Description
Code Sample:
import pandas as pd
# Create a DataFrame with an ordered categorical column, one category not present
df = pd.DataFrame(
dict(cat = pd.Series([3, 1, 2, 1, 3, 2],
dtype=pd.CategoricalDtype(
categories=[1, 2, 3, 4],
ordered=True)
),
val = pd.Series([1.5, 0.5, 1.0, 0.5, 1.5, 1.0])
)
)
Including unobserved categories gives correct groups:
# Sum 'val' grouped by 'cat', including unobserved categories
df.groupby('cat', observed=False)['val'].agg('sum')
cat
1 1.0
2 2.0
3 3.0
4 0.0
Name: val, dtype: float64
Excluding unobserved categories changes the order, groups are wrong:
# Sum 'val' grouped by 'cat', excluding unobserved categories
df.groupby('cat', observed=True)['val'].agg('sum')
cat
3 1.0
1 2.0
2 3.0
Name: val, dtype: float64
Problem description:
The sample code shows that grouping with an ordered factor does not respect the factor's order when 'observed=True'
is set. Instead, group labels are in order of first occurrence in the Categorical, as if it were unordered. The aggregation results, however, are in the Categorical's order.
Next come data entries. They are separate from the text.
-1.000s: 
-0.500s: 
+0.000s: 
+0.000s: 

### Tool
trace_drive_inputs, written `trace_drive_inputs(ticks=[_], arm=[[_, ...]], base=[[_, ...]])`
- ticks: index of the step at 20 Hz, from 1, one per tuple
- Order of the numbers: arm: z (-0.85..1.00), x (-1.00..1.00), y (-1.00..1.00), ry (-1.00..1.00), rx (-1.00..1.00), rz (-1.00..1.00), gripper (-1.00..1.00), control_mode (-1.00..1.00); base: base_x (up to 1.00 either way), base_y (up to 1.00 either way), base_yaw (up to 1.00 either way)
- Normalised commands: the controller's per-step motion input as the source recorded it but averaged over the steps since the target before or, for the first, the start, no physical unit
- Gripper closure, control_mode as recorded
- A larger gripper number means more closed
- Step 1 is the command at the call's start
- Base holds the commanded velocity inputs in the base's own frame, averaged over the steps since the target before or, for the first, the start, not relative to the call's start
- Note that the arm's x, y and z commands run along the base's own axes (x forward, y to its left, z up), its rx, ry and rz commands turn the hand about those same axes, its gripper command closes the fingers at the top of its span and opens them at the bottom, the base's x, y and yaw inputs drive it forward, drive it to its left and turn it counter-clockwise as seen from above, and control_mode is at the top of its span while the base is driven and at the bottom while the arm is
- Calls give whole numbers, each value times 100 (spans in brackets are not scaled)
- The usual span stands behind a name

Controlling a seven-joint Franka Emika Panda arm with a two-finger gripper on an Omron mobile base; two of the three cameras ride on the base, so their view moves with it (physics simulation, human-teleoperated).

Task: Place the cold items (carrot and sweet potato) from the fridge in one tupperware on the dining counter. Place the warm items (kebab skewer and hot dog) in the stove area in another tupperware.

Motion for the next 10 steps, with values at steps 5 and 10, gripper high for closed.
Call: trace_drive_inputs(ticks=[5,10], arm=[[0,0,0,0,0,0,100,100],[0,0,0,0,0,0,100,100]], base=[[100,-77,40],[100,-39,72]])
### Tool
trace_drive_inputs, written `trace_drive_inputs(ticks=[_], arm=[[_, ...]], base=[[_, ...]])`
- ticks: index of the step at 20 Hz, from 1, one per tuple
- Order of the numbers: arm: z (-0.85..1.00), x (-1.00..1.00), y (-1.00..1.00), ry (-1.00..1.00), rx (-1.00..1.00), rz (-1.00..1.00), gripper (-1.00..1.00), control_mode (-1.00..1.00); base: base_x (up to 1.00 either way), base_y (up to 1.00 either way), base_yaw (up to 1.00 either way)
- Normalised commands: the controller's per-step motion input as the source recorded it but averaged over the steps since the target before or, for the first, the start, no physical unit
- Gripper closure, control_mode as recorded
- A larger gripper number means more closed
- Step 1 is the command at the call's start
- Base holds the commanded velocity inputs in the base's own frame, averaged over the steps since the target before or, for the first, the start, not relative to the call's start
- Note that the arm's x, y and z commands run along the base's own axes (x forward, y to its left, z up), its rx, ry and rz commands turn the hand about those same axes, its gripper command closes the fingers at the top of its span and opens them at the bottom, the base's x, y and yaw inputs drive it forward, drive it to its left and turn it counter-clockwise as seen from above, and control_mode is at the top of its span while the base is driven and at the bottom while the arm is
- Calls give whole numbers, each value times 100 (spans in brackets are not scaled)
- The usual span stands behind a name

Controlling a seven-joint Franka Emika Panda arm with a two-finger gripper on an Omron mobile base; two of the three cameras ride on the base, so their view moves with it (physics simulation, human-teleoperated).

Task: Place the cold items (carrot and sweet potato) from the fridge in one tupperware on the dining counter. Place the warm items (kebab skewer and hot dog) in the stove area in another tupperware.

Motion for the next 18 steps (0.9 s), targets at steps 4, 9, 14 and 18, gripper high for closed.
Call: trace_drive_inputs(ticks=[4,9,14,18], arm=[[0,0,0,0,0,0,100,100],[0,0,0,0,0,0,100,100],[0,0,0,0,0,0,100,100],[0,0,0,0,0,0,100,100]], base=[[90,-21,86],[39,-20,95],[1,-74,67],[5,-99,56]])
Thus, the result is wrong.
Related issues: #25167
There, the Categorical was unordered, and the sort=True
parameter did not work as expected in combination with observed=True
. In my case, sort
makes no difference:
df.groupby('cat', observed=True, sort=True)['val'].agg('sum')
df.groupby('cat', observed=True, sort=False)['val'].agg('sum')
both give the same, wrong result as shown above.
Output of pd.show_versions()
INSTALLED VERSIONS
commit: None
python: 3.7.2.final.0
python-bits: 64
OS: Darwin
OS-release: 18.2.0
machine: x86_64
processor: i386
byteorder: little
LC_ALL: en_US.UTF-8
LANG: en_US.UTF-8
LOCALE: en_US.UTF-8
pandas: 0.24.2
pytest: 4.3.0
pip: 19.0.3
setuptools: 40.8.0
Cython: 0.29.6
numpy: 1.16.2
scipy: 1.2.1
pyarrow: None
xarray: 0.11.3
IPython: 7.1.1
sphinx: 1.8.5
patsy: 0.5.1
dateutil: 2.8.0
pytz: 2018.9
blosc: None
bottleneck: 1.2.1
tables: 3.4.4
numexpr: 2.6.9
feather: None
matplotlib: 3.0.3
openpyxl: 2.6.1
xlrd: 1.2.0
xlwt: 1.3.0
xlsxwriter: 1.1.5
lxml.etree: 4.3.2
bs4: 4.7.1
html5lib: 1.0.1
sqlalchemy: 1.3.1
pymysql: None
psycopg2: 2.7.6.1 (dt dec pq3 ext lo64)
jinja2: 2.10
s3fs: None
fastparquet: 0.2.1
pandas_gbq: None
pandas_datareader: None
gcsfs: None